Burada Migros’un self - servis bir lokantası olduğunu duymuştum ona gitmeyi tercih ettim. Ülkemize Migros, İsviçrelilerin Koç şirketiyle yaptığı ortaklıkla girmişti. Sonra İsviçreliler ortaklıktan çekilip isim haklarını Koç’a satmışlardı (Gerçi sonra Koç’ta perakendecilik sektöründen çıkıp Migros’u başkasına sattı). Yani buradaki Migros’un bizim ülkedeki Migros’la hiçbir alakası yok. Ama sırf isim tanışıklığından dolayı bile olsa oraya gitmeyi tercih ettim. Self - servis lokanta tıklım tıklım. Yemekler güzel gözüküyor. Ama sıraya girmek istemiyorum.

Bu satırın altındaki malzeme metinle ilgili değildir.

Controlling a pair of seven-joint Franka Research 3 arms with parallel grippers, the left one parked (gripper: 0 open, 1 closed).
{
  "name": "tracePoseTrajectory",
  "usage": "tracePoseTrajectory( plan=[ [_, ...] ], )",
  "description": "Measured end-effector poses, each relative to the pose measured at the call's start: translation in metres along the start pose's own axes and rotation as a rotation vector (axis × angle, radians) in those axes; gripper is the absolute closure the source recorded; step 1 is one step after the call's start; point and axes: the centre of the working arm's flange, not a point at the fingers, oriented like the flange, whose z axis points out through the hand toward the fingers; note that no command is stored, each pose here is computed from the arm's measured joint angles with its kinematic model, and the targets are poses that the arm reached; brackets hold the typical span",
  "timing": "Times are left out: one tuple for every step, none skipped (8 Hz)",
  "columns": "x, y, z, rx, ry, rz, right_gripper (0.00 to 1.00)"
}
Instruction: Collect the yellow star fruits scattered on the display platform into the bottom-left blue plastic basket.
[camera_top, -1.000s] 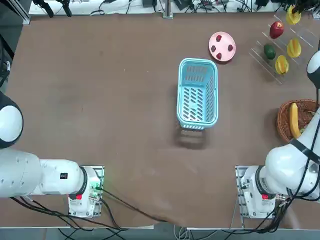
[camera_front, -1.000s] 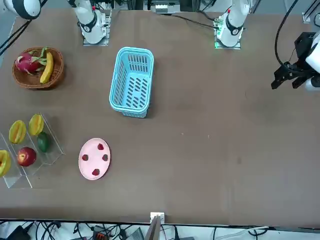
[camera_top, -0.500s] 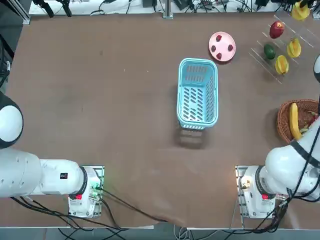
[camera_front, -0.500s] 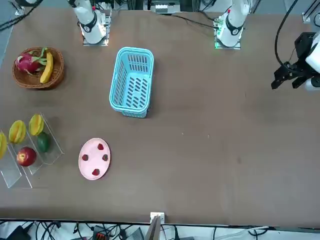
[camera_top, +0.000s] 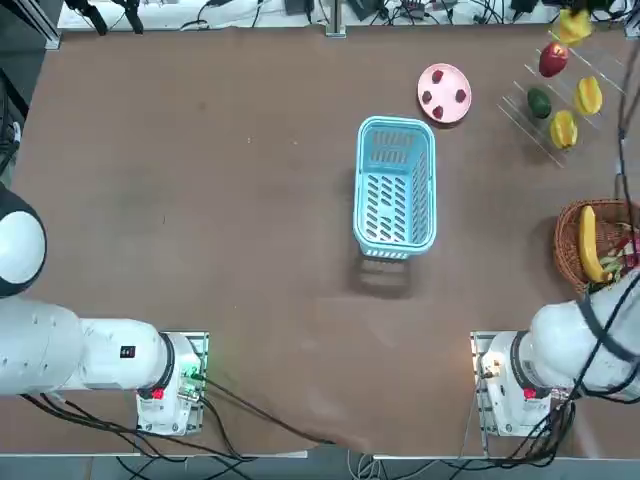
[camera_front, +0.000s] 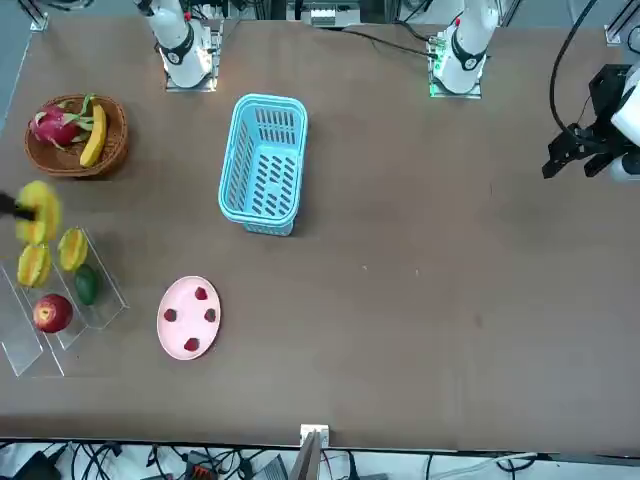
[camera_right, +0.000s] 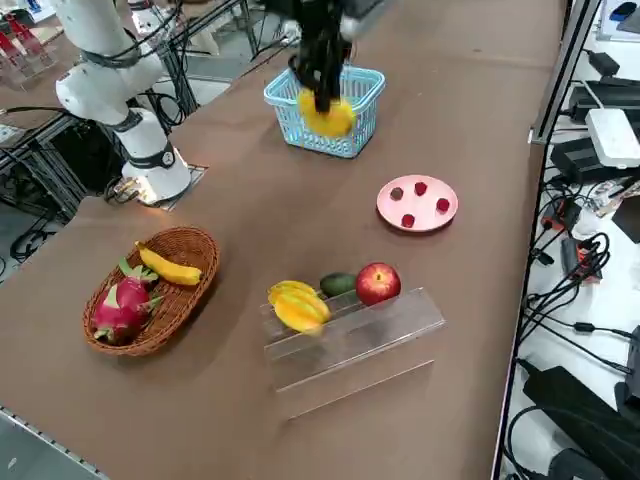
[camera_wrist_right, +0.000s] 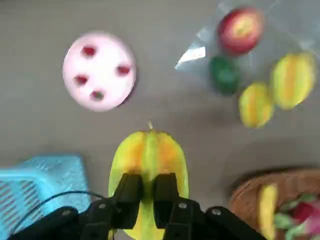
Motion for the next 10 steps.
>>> tracePoseTrajectory(
  plan=[
    [-0.033, -0.066, 0.024, -0.031, -0.046, -0.011, 0.81],
    [-0.069, -0.125, 0.050, -0.064, -0.067, -0.005, 0.81],
    [-0.103, -0.173, 0.074, -0.093, -0.073, 0.003, 0.81],
    [-0.133, -0.218, 0.098, -0.115, -0.064, 0.022, 0.81],
    [-0.162, -0.259, 0.125, -0.128, -0.044, 0.046, 0.81],
    [-0.189, -0.292, 0.155, -0.143, -0.037, 0.049, 0.81],
    [-0.210, -0.310, 0.183, -0.154, -0.032, 0.042, 0.81],
    [-0.219, -0.318, 0.206, -0.148, -0.018, 0.043, 0.81],
    [-0.220, -0.320, 0.220, -0.139, -0.007, 0.046, 0.78],
    [-0.218, -0.319, 0.225, -0.137, -0.004, 0.052, 0.68]
  ],
)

Tekrar sokağa çıkıp ne yiyeceğimi düşünürken Migros’un seyyar sosis arabasına gözüm ilişiyor. Burada üç çeşit dana sosisi yaptıklarını gördüm. Bir tanesi soğanlı, öbürü domatesli, bir diğeri de domatesli baharatlı. Sonuncusunu almayı tercih ettim. Taptaze bir baget ekmeğin içine koyup ketçaplayıp veriyorlar. Ayaküstü 5 Frank’a yediğim en güzel sosislerden birini yedim.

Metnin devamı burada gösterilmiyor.